In consideration of multiple aspects of misinformation in fake news, this research developed a multimodal model of MRDCA for detecting fake news. Main research contributions to the body of knowledge are threefold as follows. Firstly, based upon 6-way classification labels in the Fakeddit, the multimodal model of MRDCA was designed form fine-grained fake news detection. Within the MRDCA, RoBERTa and DenseNet161 were incorporated through feature fusion mechanism of co-attention. RoBERTa and DenseNet161 were deemed the text feature extractor and the image feature extractor, respectively. Secondly, the co-attention mechanism was utilized for dynamically learning and capturing information interaction between text and image modal features. It had the advantage of feature fusion of text and image modalities, in order for better accomplishment of fine-grained fake news classification task. Thirdly, multiple experiments on the benchmark dataset of Fakeddit validated the prominence of MRDCA. Experimental results demonstrated that the multimodal model MRDCA outperformed unimodal approaches and other multimodal approaches. Fine-grained fake news detection had the contribution to more comprehension on the degree of fakeness, which was considered as the foundation of further investigating characteristics, motivations, and spreading patterns of an individual class of fake news.

In spite of these substantial contributions, some limitations ought to be acknowledged in this research and still need to be refined in the future work. Firstly, online news articles are time-sensitive, and fake news can be created with a real-time pattern. The benchmark dataset of Fakeddit had the timespan of 10 years from 2008 to 2019 (Nakamura et al., 2019). There ought to be trending topics or events of fake news in which the masses were interested during this period. We can separate the samples from Fakeddit into multiple periods for fake news detection through the MRDCA. Further more, distinct patterns of fake news among these periods can be determined. Secondly, within the multimodal approach of MRDCA, two modal features of text and image were extracted by using RoBERTa and DenseNet161, respectively. Features from other modalities such as audio, video, and metadata have potential contributions to semantic enhancement of news content.

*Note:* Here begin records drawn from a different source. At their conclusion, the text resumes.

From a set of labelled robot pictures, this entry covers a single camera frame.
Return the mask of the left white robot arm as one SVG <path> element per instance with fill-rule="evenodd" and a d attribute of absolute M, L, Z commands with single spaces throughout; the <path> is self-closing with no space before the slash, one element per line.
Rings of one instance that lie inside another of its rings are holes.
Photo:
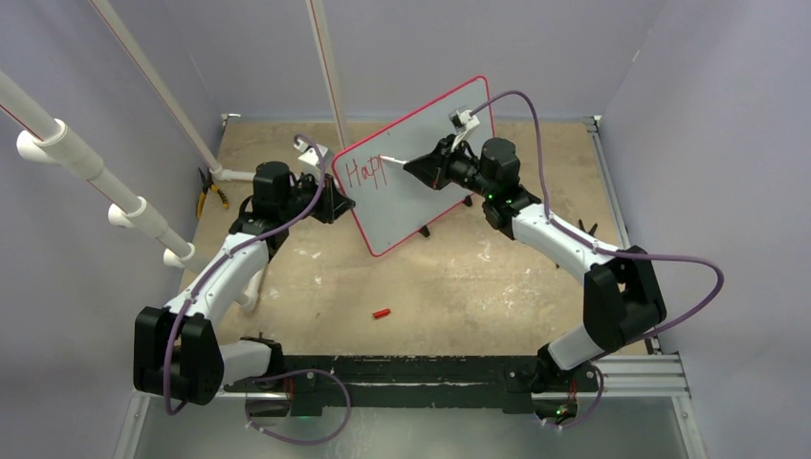
<path fill-rule="evenodd" d="M 169 413 L 205 405 L 225 385 L 250 380 L 260 390 L 282 385 L 280 343 L 266 338 L 219 342 L 216 329 L 249 281 L 264 271 L 295 223 L 312 217 L 332 224 L 354 202 L 325 169 L 295 175 L 282 162 L 261 164 L 252 195 L 238 209 L 217 256 L 162 307 L 135 319 L 133 385 L 164 398 Z"/>

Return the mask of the red framed whiteboard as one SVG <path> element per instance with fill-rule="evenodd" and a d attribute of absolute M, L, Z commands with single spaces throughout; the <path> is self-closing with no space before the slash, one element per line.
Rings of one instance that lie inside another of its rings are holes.
<path fill-rule="evenodd" d="M 490 98 L 489 81 L 475 76 L 338 153 L 332 173 L 355 201 L 352 215 L 371 255 L 382 256 L 463 203 L 471 193 L 457 185 L 433 190 L 385 155 L 413 160 L 454 132 L 449 114 Z"/>

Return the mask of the red whiteboard marker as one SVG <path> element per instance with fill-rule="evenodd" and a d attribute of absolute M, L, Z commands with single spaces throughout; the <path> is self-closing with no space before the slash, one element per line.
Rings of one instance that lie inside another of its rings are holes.
<path fill-rule="evenodd" d="M 408 164 L 408 160 L 400 160 L 400 159 L 396 159 L 396 158 L 393 158 L 393 157 L 390 157 L 390 156 L 379 155 L 378 158 L 382 162 L 386 162 L 386 163 L 390 163 L 390 164 L 396 164 L 396 165 L 399 165 L 399 166 L 403 166 L 403 165 Z"/>

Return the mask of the red marker cap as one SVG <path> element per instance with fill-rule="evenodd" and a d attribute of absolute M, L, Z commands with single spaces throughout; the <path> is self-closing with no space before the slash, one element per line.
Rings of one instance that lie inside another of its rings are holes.
<path fill-rule="evenodd" d="M 387 317 L 387 316 L 389 316 L 390 314 L 391 314 L 391 310 L 390 310 L 390 309 L 388 309 L 388 308 L 386 308 L 386 309 L 381 309 L 381 310 L 379 310 L 379 311 L 374 312 L 374 313 L 372 314 L 372 317 L 373 317 L 374 319 L 380 319 L 380 318 L 383 318 L 383 317 Z"/>

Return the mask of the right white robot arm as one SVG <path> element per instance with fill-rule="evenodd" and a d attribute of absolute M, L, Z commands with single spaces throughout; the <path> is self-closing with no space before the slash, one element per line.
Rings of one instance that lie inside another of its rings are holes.
<path fill-rule="evenodd" d="M 620 250 L 558 218 L 520 182 L 515 145 L 505 139 L 484 142 L 473 155 L 453 136 L 403 169 L 423 185 L 441 190 L 456 185 L 482 197 L 489 225 L 508 238 L 539 251 L 583 287 L 581 324 L 542 346 L 533 391 L 559 389 L 575 370 L 613 353 L 662 323 L 667 309 L 652 263 L 638 247 Z"/>

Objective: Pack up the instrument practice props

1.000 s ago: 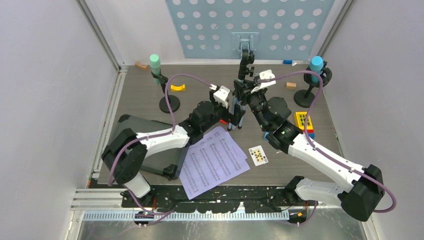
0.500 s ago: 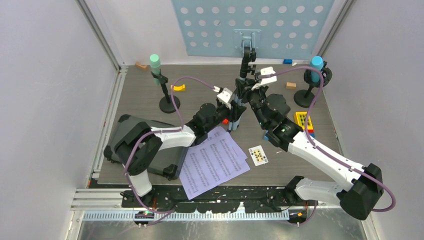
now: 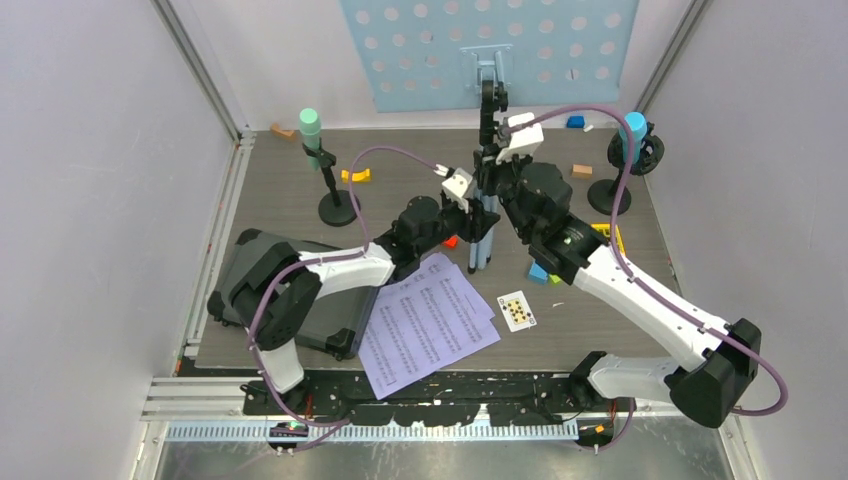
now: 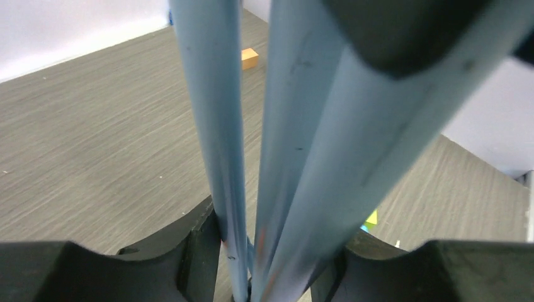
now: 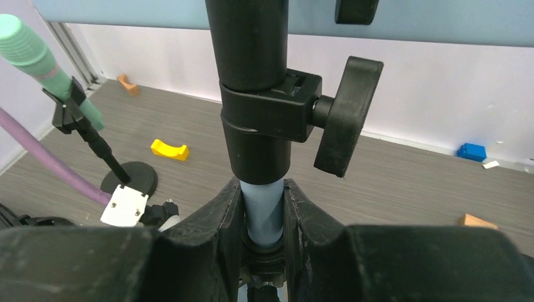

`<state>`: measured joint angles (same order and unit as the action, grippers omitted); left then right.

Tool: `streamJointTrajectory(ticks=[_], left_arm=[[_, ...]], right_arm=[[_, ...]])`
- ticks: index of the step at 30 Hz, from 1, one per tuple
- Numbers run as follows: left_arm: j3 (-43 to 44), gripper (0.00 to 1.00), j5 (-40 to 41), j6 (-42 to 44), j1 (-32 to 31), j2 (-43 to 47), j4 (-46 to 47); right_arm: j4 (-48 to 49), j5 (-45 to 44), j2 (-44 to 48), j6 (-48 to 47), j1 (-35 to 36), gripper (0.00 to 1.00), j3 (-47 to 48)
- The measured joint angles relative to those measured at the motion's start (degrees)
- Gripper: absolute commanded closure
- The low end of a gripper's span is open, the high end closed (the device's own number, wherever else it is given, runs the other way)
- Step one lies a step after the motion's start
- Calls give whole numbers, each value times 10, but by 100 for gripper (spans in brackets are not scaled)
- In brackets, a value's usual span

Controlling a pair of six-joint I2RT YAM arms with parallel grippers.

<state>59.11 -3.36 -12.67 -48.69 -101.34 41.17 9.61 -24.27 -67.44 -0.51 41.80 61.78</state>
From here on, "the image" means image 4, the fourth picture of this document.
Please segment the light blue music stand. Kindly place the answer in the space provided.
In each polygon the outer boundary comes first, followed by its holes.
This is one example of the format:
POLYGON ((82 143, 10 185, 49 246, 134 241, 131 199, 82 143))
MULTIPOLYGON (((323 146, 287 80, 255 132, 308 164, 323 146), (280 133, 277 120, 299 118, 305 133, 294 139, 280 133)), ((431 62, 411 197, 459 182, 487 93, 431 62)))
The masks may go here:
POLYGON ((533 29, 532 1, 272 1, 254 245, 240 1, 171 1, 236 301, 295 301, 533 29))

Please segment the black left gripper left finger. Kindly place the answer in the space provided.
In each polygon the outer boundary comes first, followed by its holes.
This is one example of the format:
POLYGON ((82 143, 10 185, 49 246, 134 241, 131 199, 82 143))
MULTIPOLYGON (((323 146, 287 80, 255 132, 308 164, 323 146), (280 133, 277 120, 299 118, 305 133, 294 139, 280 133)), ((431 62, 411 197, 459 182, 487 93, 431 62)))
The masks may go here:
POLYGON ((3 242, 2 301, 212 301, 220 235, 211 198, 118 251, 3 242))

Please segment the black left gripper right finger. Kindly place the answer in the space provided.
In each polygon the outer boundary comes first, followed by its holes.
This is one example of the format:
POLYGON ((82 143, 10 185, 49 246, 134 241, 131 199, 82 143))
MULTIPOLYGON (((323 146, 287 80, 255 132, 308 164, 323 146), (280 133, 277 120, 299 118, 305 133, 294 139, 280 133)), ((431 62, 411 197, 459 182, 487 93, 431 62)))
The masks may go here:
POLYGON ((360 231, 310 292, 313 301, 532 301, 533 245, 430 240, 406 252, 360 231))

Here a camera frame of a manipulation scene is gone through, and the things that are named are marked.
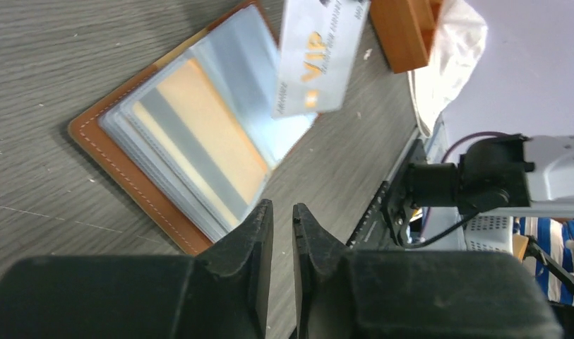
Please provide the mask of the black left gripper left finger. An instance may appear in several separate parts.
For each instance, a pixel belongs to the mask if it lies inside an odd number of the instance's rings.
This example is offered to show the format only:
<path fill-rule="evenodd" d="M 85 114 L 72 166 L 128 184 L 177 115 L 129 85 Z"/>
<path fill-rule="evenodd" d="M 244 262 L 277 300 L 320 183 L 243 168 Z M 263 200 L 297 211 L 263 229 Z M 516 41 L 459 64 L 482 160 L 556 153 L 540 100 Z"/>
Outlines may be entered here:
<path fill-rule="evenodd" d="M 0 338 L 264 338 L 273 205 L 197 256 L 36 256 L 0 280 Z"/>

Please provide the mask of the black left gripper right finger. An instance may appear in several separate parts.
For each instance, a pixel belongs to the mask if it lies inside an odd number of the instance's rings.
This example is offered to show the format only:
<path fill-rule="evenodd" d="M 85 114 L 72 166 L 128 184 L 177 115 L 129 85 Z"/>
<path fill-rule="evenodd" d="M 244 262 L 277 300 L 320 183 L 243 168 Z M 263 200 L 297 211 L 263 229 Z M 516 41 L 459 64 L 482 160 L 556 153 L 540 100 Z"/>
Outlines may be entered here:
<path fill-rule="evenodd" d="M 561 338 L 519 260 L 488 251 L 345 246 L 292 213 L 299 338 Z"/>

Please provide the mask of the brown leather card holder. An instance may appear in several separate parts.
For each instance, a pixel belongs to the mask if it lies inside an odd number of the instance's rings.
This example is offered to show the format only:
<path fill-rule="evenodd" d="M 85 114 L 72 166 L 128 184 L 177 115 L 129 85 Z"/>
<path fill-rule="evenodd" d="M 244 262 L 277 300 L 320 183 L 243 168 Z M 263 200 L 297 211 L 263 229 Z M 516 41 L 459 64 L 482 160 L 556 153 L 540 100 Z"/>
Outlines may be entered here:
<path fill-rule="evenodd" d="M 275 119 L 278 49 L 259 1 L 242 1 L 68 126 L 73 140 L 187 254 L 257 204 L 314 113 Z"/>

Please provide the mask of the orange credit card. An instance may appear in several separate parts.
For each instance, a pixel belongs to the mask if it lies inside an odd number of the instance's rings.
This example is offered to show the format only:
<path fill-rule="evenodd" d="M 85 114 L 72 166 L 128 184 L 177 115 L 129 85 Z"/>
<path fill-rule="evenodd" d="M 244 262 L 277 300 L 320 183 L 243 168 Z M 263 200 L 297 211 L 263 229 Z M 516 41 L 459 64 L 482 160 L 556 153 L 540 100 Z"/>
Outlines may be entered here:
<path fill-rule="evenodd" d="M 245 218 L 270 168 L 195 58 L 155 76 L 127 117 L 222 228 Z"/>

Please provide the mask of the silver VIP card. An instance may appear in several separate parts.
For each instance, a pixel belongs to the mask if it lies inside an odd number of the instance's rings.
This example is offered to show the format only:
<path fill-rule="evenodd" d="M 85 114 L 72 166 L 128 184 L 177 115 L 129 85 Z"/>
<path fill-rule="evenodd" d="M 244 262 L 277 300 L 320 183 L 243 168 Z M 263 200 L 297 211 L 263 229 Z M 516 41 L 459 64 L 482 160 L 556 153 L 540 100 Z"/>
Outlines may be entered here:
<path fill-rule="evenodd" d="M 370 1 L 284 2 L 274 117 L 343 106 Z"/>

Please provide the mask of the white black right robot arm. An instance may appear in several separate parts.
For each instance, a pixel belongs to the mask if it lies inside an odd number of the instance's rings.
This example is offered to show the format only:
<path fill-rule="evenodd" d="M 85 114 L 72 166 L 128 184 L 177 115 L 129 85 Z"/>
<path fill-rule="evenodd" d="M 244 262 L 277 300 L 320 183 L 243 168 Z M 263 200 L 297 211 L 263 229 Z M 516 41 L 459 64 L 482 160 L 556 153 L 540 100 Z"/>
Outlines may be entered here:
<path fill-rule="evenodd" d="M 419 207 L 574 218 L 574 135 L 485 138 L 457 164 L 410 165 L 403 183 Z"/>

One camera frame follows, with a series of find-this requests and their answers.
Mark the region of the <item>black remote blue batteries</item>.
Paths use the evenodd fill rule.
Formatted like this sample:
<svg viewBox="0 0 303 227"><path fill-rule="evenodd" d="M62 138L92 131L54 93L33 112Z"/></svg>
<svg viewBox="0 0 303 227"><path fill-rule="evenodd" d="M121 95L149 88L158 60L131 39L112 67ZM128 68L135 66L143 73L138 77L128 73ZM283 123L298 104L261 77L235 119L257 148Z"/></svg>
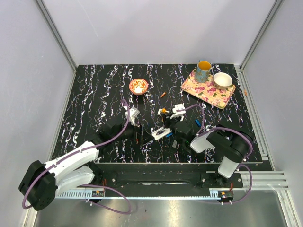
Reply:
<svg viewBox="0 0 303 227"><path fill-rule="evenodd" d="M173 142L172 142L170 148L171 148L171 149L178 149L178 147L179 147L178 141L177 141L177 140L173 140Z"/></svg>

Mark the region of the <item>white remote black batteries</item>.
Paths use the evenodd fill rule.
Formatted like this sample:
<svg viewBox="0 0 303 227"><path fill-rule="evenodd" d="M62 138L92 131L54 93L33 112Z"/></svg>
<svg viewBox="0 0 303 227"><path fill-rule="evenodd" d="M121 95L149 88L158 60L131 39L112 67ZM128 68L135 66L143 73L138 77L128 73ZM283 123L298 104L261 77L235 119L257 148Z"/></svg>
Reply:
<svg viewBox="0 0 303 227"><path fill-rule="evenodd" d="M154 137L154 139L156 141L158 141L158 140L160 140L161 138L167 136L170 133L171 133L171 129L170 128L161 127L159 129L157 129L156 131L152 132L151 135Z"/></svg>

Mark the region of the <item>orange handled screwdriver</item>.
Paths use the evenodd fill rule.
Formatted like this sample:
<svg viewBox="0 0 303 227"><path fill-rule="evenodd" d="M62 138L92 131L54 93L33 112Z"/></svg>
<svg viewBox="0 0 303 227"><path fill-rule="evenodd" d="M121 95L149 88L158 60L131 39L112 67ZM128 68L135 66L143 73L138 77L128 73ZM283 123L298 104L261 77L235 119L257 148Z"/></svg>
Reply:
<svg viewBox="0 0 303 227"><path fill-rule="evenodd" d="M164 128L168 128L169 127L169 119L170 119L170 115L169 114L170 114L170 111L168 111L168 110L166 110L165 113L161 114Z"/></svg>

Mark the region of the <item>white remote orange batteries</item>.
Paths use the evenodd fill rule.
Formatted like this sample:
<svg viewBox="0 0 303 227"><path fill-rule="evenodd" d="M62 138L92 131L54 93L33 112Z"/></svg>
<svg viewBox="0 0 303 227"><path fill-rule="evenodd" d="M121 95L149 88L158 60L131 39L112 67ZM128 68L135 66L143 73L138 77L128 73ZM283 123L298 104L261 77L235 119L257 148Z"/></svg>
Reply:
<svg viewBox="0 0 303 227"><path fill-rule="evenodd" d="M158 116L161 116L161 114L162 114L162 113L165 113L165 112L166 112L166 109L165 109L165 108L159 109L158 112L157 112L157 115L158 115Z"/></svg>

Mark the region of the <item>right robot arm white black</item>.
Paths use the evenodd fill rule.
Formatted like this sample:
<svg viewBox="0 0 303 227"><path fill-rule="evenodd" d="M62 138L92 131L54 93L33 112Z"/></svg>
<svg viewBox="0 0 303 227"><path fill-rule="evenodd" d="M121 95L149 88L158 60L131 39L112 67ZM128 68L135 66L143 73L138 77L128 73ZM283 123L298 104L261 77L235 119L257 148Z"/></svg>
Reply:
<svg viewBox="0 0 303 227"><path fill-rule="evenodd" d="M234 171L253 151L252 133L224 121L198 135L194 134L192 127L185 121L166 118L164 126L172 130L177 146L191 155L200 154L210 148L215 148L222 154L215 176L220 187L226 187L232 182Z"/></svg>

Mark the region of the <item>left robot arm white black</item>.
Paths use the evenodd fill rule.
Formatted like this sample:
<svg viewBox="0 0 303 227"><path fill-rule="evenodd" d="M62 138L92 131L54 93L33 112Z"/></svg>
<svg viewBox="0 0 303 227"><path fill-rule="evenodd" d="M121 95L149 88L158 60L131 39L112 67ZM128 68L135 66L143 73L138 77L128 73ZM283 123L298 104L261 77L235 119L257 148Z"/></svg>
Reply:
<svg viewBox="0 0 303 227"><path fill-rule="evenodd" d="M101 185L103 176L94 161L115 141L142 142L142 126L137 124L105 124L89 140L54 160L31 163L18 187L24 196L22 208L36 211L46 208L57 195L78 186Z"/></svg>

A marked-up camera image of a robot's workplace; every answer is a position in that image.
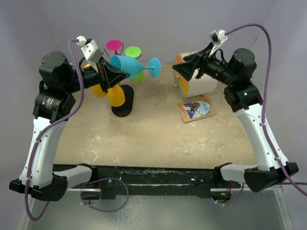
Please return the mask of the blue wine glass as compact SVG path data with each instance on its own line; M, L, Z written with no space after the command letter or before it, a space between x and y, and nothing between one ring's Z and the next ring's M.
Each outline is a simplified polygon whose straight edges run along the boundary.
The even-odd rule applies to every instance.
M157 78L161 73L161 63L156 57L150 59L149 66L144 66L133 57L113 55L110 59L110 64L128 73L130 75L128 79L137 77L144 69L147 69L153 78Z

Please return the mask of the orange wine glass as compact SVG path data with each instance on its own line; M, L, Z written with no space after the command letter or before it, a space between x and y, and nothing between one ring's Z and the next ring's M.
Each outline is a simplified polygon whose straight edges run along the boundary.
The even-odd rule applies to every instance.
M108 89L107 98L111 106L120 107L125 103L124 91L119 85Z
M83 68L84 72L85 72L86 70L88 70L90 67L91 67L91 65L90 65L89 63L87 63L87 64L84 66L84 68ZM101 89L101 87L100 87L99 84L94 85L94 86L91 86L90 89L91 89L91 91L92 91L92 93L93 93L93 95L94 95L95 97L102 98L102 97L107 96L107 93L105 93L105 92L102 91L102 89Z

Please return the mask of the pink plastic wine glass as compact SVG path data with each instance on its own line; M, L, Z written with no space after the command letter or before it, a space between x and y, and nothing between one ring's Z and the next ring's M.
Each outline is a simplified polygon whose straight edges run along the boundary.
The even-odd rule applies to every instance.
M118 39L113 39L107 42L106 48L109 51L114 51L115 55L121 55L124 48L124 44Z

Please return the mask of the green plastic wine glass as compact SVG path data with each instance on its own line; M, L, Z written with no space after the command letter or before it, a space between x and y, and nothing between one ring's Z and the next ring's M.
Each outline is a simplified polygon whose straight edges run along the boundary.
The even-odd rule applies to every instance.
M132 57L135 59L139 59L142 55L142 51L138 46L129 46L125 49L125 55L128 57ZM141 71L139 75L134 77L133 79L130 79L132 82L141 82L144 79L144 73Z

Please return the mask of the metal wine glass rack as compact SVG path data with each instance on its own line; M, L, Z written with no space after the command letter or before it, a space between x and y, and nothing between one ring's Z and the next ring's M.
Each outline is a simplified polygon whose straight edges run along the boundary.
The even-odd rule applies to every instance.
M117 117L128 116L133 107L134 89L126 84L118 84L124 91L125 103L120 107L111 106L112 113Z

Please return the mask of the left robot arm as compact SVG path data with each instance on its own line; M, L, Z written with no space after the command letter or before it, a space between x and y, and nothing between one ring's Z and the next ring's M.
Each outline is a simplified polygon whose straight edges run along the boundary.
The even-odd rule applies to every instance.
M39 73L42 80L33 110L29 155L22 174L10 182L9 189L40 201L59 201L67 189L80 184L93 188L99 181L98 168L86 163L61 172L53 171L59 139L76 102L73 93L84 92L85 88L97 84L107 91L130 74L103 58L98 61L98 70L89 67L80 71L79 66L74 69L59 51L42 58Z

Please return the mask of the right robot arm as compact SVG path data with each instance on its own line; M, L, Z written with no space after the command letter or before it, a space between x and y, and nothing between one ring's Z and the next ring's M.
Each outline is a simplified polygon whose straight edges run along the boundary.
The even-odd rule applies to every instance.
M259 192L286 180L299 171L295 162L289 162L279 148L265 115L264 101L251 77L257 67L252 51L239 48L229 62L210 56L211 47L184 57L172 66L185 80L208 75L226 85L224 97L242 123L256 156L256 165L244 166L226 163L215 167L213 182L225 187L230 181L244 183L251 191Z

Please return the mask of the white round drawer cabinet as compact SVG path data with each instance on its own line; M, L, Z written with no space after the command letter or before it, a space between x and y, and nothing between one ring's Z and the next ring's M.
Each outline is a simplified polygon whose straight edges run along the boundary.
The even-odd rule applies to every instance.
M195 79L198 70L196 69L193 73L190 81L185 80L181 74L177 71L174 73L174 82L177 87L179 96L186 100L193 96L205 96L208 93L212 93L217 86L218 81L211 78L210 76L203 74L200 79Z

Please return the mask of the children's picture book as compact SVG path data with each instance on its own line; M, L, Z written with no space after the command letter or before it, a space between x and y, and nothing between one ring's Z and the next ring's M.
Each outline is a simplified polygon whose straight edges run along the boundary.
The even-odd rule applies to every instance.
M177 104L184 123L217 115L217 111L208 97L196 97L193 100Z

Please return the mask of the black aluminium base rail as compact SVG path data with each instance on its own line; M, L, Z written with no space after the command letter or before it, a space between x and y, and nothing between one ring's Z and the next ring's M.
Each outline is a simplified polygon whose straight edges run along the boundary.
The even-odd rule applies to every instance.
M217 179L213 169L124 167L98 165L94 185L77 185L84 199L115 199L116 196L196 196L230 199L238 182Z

Therefore, we can try to fuse these features with text and image features to detect fake news to improve the effectiveness of fake news detection in the future. Thirdly, the MRDCA outperformed unimodal approaches or other multimodal approaches in fake news detection with 6-way classification. There was the unbalanced performance in detecting different classes of fake news. The experimental results showed that the multimodal model of MRDCA performed better in detecting manipulated content, false connection and true than in detecting imposter content, misleading content, and satire/parody. Extensive attention should be paid to the detection of imposter content, misleading content, and satire/parody in the future studies.